それでは、なぜ冬毛が伸びているのはよくないと言われているのでしょうか。自然に近い環境で暮している馬にとっては、冬毛が生えてこないと命に関わります。しかし、人間と一緒に暮している馬たちは、調教などの強度の強い運動をして汗をたくさんかきます。冬毛をまとっていれば、余計に汗をかくことに。汗を大量にかいたあとに、体が急激に冷えてしまうと風邪をひいてしまったり、疝痛を起こしてしまったりする可能性があります。そのため、乗馬クラブでも冬には馬着を着せて冬毛を必要以上に伸ばさないようにしているところが多いようです。

毛の周期変化

【馬にもある】換毛期について

人間にも毛の周期があるように馬の毛にも周期があります。周期は人間のものと同じで、成長期→退行期→休止期です。これを毛周期やヘアサイクルと呼びます。人間の場合は男性が3〜5年、女性で4〜6年で1周期になりますが、動物の場合は短く、1〜2年程度のことが多いのだとか。成長期では一定の長さまで毛が伸びて、退行期で成長が止まり、休止期では毛が脱落し、次の発毛に備えます。

このほかに発毛や脱毛に影響するのは栄養。栄養の取れている馬は発毛も脱毛も順調に行われますが、そうでない馬は周期が乱れてしまいます。特に高齢の馬は栄養を吸収しづらくなることにより脂肪が減ってしまい、いつまでたっても冬毛が抜けきらないことがあります。しかし、高齢馬の場合は、内分泌系の異常によって毛が長くなってしまうクッシングという病気であることも考えられるので、注意深い観察が必要です。

換毛期のお手入れ

【馬にもある】換毛期について

換毛期のお手入れにはブラッシングが有効です。こまめにブラッシングをして抜けかけの毛を除去してあげましょう。換毛期には、牛の汚れとりなどに使われるステンレス製のスクレイパーを使う方が多いのではないでしょうか。抜け毛はよく取れますが、タッチが強めなので肌が敏感な馬は嫌がるかもしれません。ストリップコームやグルーミングコームと呼ばれる抜け毛がよくとれるグッズを使う手もあります。また、手元にある道具を自分なりにいろいろと工夫した道具を使っていらっしゃる方も。

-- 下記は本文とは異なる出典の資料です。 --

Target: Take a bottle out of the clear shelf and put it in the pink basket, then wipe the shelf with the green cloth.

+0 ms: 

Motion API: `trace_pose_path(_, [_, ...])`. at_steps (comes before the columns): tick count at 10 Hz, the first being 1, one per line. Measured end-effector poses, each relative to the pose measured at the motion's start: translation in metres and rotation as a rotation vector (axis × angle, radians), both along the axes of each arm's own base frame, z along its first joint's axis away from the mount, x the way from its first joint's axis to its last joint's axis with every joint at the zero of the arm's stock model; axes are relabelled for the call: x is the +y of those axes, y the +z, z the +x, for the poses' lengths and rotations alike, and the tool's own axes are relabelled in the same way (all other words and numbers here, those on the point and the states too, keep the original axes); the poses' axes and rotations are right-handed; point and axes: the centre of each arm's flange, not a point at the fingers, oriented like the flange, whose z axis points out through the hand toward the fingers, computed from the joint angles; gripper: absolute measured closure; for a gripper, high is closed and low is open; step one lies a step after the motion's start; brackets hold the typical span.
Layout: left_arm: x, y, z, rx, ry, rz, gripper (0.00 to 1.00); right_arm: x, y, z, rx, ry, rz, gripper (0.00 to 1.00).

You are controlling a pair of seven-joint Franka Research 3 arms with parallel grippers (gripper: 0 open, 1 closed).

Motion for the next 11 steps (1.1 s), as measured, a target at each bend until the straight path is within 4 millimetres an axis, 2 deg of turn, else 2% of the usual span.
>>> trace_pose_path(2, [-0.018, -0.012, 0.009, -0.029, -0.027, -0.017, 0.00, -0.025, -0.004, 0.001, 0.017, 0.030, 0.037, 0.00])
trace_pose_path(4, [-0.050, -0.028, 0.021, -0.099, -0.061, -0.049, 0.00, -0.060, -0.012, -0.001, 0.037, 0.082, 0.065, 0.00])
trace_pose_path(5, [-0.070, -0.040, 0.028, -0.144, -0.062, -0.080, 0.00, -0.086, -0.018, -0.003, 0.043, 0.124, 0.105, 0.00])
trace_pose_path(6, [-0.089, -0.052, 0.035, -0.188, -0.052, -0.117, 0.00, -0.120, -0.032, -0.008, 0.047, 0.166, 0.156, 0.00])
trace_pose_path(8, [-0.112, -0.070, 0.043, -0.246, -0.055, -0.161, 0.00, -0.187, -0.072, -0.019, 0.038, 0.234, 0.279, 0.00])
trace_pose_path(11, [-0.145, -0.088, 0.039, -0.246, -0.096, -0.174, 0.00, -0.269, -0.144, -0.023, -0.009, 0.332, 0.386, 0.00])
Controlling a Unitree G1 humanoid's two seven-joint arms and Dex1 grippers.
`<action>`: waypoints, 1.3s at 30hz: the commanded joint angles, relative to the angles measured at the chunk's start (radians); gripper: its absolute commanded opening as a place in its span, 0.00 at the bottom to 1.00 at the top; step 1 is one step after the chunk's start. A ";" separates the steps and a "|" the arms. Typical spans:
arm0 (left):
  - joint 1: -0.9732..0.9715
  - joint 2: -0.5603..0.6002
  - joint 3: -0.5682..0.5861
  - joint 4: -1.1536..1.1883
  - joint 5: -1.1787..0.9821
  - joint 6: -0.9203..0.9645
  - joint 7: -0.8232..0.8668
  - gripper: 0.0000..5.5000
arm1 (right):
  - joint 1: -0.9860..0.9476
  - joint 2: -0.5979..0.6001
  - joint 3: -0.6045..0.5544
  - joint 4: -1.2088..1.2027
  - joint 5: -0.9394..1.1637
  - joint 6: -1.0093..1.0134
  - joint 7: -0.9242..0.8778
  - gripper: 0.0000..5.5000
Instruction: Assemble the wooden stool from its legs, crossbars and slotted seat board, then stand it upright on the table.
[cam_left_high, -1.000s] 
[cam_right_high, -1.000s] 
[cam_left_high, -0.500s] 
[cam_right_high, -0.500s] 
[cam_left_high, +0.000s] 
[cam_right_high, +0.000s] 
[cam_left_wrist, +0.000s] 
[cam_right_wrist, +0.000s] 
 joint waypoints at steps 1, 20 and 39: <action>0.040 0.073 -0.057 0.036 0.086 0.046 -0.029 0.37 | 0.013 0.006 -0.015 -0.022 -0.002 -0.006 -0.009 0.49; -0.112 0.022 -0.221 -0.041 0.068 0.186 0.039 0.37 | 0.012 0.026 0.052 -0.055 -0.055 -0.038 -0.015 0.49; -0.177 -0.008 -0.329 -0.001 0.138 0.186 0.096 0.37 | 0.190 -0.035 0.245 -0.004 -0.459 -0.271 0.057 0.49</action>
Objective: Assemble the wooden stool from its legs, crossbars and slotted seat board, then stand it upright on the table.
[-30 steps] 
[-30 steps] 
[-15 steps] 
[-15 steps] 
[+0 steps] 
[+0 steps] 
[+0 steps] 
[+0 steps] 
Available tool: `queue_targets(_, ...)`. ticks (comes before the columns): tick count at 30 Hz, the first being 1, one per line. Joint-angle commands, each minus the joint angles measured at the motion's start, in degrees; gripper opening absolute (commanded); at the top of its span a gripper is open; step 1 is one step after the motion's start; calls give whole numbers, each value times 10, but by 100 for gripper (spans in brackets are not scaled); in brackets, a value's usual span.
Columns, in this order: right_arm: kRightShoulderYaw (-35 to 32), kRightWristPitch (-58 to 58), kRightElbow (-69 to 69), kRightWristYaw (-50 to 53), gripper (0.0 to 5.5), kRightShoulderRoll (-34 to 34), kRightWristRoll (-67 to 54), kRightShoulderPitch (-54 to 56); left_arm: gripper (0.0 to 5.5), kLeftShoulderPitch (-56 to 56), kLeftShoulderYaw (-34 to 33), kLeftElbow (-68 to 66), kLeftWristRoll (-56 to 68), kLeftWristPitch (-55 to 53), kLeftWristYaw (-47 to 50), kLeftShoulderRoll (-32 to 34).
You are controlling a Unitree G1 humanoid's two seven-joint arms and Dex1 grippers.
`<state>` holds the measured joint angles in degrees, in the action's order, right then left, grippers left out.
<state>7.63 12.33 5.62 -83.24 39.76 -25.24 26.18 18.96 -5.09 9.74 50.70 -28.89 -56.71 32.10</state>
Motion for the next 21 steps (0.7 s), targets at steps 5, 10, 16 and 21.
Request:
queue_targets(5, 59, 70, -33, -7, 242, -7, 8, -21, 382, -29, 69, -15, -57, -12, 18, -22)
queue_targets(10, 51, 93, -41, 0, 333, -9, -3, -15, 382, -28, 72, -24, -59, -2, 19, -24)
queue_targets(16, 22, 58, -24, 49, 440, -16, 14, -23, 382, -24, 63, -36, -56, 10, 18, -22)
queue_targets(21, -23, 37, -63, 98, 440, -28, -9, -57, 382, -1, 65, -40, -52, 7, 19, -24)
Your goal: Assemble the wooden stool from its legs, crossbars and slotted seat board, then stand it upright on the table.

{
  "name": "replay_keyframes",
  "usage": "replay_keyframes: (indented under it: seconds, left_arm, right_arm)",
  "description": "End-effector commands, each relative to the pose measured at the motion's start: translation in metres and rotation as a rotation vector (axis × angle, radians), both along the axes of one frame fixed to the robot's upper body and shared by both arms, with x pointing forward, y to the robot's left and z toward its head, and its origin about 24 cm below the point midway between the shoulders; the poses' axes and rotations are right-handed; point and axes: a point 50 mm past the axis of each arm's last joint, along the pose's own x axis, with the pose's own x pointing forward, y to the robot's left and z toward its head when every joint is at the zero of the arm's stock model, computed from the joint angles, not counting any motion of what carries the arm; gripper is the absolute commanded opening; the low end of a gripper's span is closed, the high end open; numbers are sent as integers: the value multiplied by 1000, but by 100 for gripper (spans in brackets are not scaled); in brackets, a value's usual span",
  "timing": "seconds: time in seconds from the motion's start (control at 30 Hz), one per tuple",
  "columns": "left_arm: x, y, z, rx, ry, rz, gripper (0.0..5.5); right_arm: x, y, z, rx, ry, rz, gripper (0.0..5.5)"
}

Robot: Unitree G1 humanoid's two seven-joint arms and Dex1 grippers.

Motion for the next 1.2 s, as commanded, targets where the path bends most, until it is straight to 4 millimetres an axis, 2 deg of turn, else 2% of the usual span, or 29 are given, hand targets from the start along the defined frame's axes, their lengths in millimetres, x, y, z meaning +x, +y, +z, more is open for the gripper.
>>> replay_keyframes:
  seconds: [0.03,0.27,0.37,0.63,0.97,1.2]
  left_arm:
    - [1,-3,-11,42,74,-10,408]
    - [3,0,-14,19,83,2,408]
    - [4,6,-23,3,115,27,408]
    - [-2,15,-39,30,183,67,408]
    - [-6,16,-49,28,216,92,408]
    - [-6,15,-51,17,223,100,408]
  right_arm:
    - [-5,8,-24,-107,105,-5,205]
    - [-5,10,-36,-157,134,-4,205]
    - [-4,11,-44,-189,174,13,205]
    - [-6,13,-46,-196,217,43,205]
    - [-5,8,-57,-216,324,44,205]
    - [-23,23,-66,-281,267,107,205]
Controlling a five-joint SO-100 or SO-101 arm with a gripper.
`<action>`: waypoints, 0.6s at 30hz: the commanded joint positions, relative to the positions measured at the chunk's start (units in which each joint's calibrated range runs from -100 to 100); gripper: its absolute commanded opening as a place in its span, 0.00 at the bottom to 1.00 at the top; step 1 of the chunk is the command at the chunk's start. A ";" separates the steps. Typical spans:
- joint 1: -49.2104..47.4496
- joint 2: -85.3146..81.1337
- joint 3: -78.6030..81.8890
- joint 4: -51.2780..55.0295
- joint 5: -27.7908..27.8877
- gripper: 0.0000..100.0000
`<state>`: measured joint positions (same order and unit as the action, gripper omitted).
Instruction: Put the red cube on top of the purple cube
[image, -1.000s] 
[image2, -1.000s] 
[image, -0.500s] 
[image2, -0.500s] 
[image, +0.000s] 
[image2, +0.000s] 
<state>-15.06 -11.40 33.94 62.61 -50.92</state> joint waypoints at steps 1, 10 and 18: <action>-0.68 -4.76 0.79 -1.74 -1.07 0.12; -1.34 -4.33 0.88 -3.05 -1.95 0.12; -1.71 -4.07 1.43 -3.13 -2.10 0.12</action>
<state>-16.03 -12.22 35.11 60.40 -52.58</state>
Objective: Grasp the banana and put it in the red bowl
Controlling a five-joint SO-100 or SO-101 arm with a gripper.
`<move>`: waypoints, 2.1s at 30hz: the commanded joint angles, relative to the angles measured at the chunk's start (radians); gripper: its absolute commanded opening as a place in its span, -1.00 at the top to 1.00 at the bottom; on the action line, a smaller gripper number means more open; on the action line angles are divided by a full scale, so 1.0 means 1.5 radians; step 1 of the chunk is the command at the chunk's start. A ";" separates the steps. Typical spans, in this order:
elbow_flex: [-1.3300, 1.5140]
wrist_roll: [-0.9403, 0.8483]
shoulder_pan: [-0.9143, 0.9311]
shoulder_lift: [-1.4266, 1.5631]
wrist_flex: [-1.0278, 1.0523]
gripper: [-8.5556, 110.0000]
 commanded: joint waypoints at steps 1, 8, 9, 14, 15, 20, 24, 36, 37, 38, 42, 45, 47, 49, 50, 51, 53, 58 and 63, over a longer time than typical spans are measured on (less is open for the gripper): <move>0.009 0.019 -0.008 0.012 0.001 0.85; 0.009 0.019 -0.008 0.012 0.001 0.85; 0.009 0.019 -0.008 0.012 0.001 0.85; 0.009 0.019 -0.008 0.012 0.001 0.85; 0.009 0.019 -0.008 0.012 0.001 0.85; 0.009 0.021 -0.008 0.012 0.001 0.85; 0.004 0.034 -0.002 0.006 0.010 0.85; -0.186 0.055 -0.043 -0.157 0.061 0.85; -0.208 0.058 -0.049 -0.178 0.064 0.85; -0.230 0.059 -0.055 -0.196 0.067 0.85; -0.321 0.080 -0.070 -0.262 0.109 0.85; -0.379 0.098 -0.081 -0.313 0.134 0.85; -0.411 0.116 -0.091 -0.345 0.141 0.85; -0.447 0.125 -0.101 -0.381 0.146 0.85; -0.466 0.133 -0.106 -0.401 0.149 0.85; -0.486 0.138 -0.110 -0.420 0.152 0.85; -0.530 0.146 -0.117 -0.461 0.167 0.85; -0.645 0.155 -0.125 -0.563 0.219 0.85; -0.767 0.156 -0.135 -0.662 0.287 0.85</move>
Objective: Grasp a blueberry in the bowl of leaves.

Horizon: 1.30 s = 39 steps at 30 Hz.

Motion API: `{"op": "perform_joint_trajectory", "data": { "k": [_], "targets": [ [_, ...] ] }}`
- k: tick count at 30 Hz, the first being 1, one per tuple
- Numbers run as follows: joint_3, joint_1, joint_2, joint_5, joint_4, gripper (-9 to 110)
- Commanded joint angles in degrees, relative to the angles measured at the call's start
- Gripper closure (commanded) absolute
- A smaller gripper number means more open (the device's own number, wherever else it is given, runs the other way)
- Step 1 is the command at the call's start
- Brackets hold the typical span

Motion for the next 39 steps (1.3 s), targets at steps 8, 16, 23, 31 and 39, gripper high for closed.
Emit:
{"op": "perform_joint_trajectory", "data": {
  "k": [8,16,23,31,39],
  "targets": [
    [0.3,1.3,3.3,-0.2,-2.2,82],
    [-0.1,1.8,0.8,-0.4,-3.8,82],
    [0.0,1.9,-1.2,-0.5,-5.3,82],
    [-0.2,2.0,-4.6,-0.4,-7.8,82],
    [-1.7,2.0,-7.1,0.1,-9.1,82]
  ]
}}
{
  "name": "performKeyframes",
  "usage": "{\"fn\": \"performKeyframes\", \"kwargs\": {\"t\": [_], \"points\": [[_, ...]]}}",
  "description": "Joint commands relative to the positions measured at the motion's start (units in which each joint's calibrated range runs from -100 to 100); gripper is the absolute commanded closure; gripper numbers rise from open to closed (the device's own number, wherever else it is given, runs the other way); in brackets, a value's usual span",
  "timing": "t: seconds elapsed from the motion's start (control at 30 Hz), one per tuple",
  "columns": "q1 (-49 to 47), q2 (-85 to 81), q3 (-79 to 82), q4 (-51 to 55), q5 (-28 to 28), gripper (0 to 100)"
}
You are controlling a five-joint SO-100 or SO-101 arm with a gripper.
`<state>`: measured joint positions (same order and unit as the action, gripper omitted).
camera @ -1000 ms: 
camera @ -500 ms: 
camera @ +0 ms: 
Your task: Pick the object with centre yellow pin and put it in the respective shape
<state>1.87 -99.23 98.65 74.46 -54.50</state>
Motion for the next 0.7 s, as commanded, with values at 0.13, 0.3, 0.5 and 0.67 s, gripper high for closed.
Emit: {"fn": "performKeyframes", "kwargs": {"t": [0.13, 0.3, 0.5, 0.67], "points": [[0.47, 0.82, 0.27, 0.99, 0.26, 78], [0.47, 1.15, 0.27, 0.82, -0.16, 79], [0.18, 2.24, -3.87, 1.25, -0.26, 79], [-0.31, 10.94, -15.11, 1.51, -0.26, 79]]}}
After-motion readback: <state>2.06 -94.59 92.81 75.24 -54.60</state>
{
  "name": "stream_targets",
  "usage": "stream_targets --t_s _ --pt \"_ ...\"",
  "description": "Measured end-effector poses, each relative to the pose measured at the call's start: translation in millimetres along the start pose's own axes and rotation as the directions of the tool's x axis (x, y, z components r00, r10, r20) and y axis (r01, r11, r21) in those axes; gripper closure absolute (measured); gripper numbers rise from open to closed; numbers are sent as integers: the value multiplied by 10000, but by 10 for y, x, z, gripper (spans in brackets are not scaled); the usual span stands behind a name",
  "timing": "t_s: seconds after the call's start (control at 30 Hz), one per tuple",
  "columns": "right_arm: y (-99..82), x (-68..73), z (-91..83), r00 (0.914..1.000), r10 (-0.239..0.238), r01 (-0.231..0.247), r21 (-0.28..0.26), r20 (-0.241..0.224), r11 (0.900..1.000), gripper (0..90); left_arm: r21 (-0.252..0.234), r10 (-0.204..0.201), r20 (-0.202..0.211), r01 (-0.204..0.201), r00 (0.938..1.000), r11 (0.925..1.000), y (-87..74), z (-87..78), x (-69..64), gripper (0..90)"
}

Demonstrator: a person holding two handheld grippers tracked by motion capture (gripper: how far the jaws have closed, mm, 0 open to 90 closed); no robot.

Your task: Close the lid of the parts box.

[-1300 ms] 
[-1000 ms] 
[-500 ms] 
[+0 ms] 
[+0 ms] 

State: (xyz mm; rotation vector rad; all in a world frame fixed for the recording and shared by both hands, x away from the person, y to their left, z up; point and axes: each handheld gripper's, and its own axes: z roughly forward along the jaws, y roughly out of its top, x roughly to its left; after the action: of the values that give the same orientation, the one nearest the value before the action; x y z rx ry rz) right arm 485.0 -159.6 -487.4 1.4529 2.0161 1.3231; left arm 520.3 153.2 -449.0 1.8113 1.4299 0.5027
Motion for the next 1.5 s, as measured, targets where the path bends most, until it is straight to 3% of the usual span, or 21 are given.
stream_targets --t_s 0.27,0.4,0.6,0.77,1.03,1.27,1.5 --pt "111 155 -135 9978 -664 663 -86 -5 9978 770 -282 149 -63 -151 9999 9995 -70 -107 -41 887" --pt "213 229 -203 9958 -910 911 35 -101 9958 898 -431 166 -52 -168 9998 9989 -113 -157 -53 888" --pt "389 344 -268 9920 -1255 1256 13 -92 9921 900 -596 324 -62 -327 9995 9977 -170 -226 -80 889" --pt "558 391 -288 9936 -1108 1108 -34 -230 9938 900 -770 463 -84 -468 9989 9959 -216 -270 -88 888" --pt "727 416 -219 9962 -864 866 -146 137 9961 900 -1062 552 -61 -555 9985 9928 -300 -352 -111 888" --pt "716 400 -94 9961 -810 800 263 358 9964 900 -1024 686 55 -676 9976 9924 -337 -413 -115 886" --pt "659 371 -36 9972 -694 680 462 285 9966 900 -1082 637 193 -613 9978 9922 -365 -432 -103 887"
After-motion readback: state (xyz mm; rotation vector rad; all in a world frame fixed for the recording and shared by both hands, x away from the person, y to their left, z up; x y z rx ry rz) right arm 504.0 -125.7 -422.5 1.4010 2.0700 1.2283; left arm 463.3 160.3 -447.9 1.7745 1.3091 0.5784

暖かくなってきたら、馬を丸洗いしてあげるのもいいでしょう。ブラシをかけながら、水で洗ってあげると抜け毛も汚れもよく取れて、馬もさっぱりします。たくさん日光にあててあげるのも◎。

それでも、冬毛から夏毛になかなか生え変わらない場合、シェイバーで毛刈りをする方法もあります。馬用のシェーバーも販売されていますので、そちらを活用するのもいいでしょう。ただし、かなりの音がしますので、音に敏感な馬には根気よく馴致を行ってから使います。海外では、毛刈りをクリッピングといい、馬をいろんなスタイルに毛刈りするプロもいるんです。運動後の過度な発汗を抑えたり、ショーに出る馬をおしゃれにしたりするためだったり、いろいろなタイプのクリッピングスタイルがあります。

まとめ

今回は馬の換毛期についてご紹介しました。乗馬や競走馬など運動をする馬にとって、体を守ってくれるはずの冬毛が風邪や疝痛などの原因になってしまうのでとても意外でした。馬たちに快適に過ごしてもらうためにも、馬着を着せてあまり毛を伸ばさないようにしたり、ライトコントロールを行うなどの対応の準備を進めていきましょう。体にかかる負担がかからないように準備をしていきましょう。